Une partie de sa collection se trouve chez sa mère, dans sa cave. L’autre partie, bien fournie, est ici à Mayotte. « En 2021, quand j’ai arrêté l’enseignement, on s’est posé la question avec mon mari si on allait partir de l’île. Il m’avait dit que si on partait, la condition était de ne pas ramener mon sable », raconte-t-elle, bien décidée à le garder. Quand arrive une engueulade : « Tu n’as qu’à te le mette au cou ! », rapporte-t-elle. « Et là on s’est regardé. Et je me suis dit bah oui, c’est ça qu’il faut faire. » En 2021, démarrent les prototypes et le bouche-à-oreille fait son œuvre. En 2022, son entreprise Perles halidales officialise ce travail à plein temps.

« Ce n’est pas le sable que je vends, c’est beaucoup trop précieux. Je vends un bijou avec un petit peu de grains dedans [parfois une poignée ou quelques grammes], et le sable c’est comme un cadeau », détaille celle qui achète ses matériaux en métropole : acier inoxydé et perles qu’elle utilise pour faire des moules, verser le sable à l’intérieur avec de la résine pour coller le sable et « remplir » ses bijoux, à une vingtaine voire une trentaine d’euros la pièce unique. Le tout, bien étiqueté avec la provenance, « c’est mon côté psychorigide de professeure ».

Le sable utilisé est « aéroporté » : ramassé sur les parkings, prélevé aux abords des plages, directement par les personnes qui souhaitent passer commande, « et garder avec soi un bout de Mayotte ». Une façon de contourner aussi le Code de l’environnement qui stipule que prendre du sable directement sur la plage est interdit afin de préserver les littoraux.

« Je ne pensais pas qu’on avait autant d’artisans incroyables »

« Je ne pensais pas connaître un essor aussi rapide », confie celle qui a été nominée aux Trophées du tourisme, a pu intégrer le marché de Coconi et a commencé à ouvrir ses points de vente, en plus de son site internet, à l’aéroport et la maison artisanale de Mayotte, à Mamoudzou. « Mais ça reste encore discret.
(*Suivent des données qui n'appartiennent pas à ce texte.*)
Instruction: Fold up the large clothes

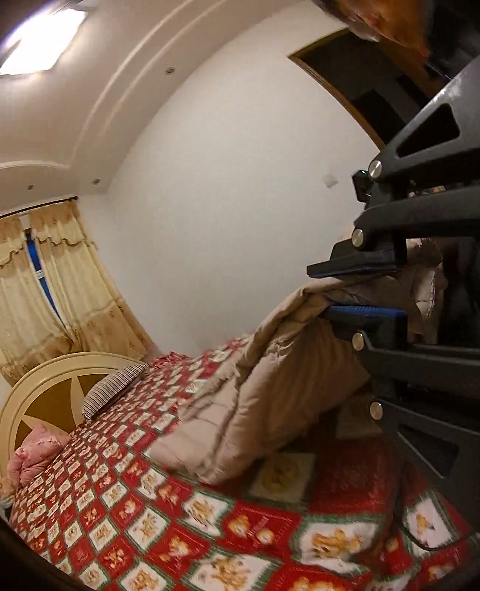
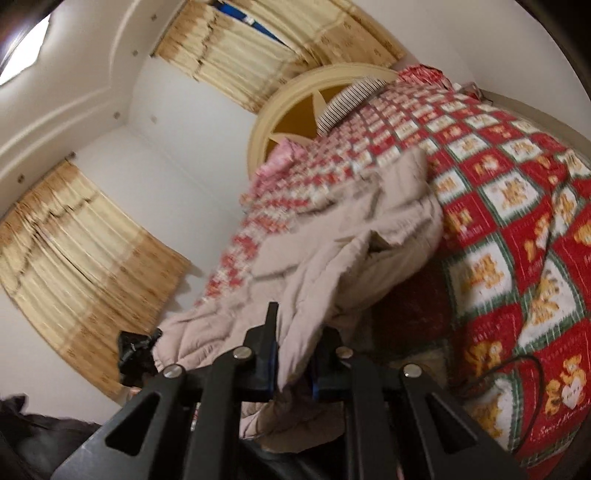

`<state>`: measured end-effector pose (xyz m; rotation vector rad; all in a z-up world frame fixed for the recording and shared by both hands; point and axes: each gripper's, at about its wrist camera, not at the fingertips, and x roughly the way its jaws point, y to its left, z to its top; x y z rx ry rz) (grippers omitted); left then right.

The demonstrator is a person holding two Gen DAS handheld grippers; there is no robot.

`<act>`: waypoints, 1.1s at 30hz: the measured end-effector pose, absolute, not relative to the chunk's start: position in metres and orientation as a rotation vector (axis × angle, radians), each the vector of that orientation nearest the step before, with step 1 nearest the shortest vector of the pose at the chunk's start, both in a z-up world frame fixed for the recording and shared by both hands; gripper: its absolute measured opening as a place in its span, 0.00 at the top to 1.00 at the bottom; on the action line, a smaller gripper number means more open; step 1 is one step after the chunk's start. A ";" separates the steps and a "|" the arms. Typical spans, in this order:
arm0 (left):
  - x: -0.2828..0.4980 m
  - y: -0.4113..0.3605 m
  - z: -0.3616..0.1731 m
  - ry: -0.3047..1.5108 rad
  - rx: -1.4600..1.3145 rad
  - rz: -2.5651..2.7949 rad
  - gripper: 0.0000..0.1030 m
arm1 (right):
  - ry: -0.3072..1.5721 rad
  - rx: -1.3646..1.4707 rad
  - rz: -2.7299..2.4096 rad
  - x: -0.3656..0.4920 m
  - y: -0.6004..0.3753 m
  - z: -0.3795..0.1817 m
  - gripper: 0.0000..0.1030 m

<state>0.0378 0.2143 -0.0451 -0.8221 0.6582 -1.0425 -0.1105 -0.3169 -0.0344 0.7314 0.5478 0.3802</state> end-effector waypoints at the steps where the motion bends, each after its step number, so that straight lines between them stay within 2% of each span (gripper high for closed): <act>1: 0.047 0.213 -0.041 0.662 -0.836 -1.035 0.87 | 0.535 0.737 0.385 -0.108 -0.319 -0.028 0.84; 10: 0.151 0.193 -0.002 0.645 -0.877 -0.950 0.87 | 0.444 0.782 0.377 -0.029 -0.352 0.017 0.85; 18: 0.291 0.154 -0.015 0.697 -0.903 -0.780 0.87 | 0.494 0.767 0.247 0.102 -0.380 0.029 0.85; 22: 0.356 0.134 -0.048 0.762 -0.917 -0.664 0.87 | 0.541 0.771 0.145 0.173 -0.393 0.001 0.85; 26: 0.405 0.122 -0.101 0.847 -0.926 -0.512 0.87 | 0.597 0.805 0.065 0.238 -0.404 -0.061 0.84; 29: 0.424 0.119 -0.137 0.916 -0.932 -0.445 0.86 | 0.609 0.831 0.024 0.263 -0.408 -0.101 0.76; 33: 0.429 0.127 -0.166 0.962 -1.017 -0.478 0.84 | 0.611 0.877 -0.008 0.274 -0.414 -0.132 0.73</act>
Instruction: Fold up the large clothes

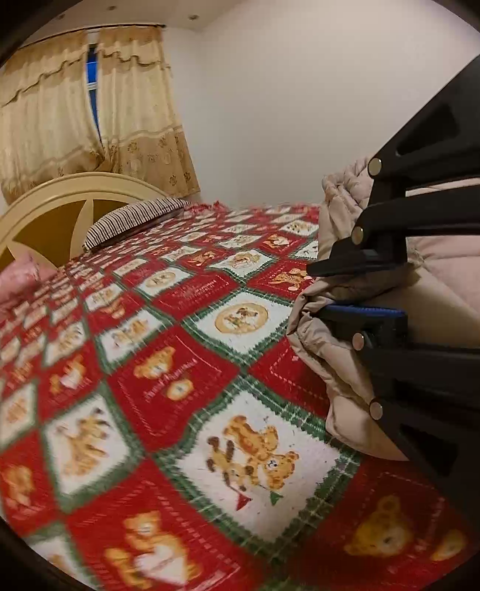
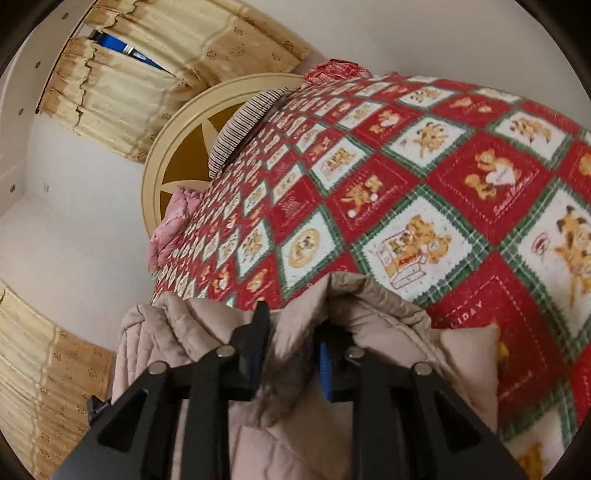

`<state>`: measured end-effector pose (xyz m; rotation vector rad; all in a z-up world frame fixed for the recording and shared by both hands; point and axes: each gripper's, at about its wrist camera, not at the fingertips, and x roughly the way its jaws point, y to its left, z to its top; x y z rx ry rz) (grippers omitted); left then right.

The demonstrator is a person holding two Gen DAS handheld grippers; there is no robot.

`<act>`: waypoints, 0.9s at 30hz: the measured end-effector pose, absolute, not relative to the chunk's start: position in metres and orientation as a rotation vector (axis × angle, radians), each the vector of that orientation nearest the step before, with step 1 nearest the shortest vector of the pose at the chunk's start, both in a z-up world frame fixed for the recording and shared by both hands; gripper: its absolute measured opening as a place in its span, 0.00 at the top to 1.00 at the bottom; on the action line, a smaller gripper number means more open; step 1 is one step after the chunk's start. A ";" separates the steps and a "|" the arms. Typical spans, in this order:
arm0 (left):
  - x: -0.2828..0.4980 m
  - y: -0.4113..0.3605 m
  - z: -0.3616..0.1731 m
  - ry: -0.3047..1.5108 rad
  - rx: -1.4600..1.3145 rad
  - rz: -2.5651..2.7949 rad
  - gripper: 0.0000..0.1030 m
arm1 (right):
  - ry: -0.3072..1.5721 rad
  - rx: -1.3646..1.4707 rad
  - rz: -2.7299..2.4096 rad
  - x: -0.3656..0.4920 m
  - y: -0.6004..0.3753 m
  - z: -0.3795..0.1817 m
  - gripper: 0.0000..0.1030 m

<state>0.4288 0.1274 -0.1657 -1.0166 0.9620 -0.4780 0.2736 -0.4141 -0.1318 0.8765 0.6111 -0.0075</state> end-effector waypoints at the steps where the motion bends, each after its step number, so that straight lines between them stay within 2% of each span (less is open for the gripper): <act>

C’est une grande souffrance à Mayotte, tout est confidentiel. Avant d’entrer dans ce milieu, je ne pensais pas qu’on avait autant d’artisans incroyables à Mayotte », regrette-t-elle. « La Chambre d’agriculture, de la pêche et de l’aquaculture de Mayotte (Capam) fait partir des agriculteurs au salon de l’Agriculture et c’est formidable. Le salon de la Plongée fait découvrir aux gens l’un des plus beaux endroits du monde. Et nous, les artisans, on nous amène à Coconi, où tout le monde ne peut pas exposer », relève l’entrepreneuse, qui espère la mise en place d’une maison de l’artisanat étatique et pourquoi pas, la création d’un label « made in Mayotte ».

En attendant, c’est le made in France qu’elle va essayer de mettre en valeur en juin. Convaincue par une amie artisane, Sonia Perez est en train de s’inscrire au salon du Fabriqué en France qui se déroulera à Paris. « Au début, je me disais que j’étais trop petite pour ça. Mais elle, elle a exposé ses produits à Miami. Moi, j’irai à l’Élysée », dit-elle en souriant. Plus que « 4.000 euros » au moins à trouver, rien que pour pouvoir payer sa place…

L’asso pour se donner confiance

Sonia Perez est membre de la plateforme mondiale des femmes entreprenantes (Plamfe), représentée à Mayotte. « C’est un réseau d’entraide pour se motiver, se soutenir », explique l’artisane. « Une femme de façon générale va moins partir à l’aventure en se disant « je n’ai pas les compétences, mais ce n’est pas grave, on verra » », détaille-t-elle. « Une femme envisagera de se lancer dans sa propre entreprise seulement si elle sait faire. Il y a plus d’étapes de mises en actions que chez les hommes », pointe celle qui relève un syndrome de l’imposteur, de questionnements autour de la légitimité.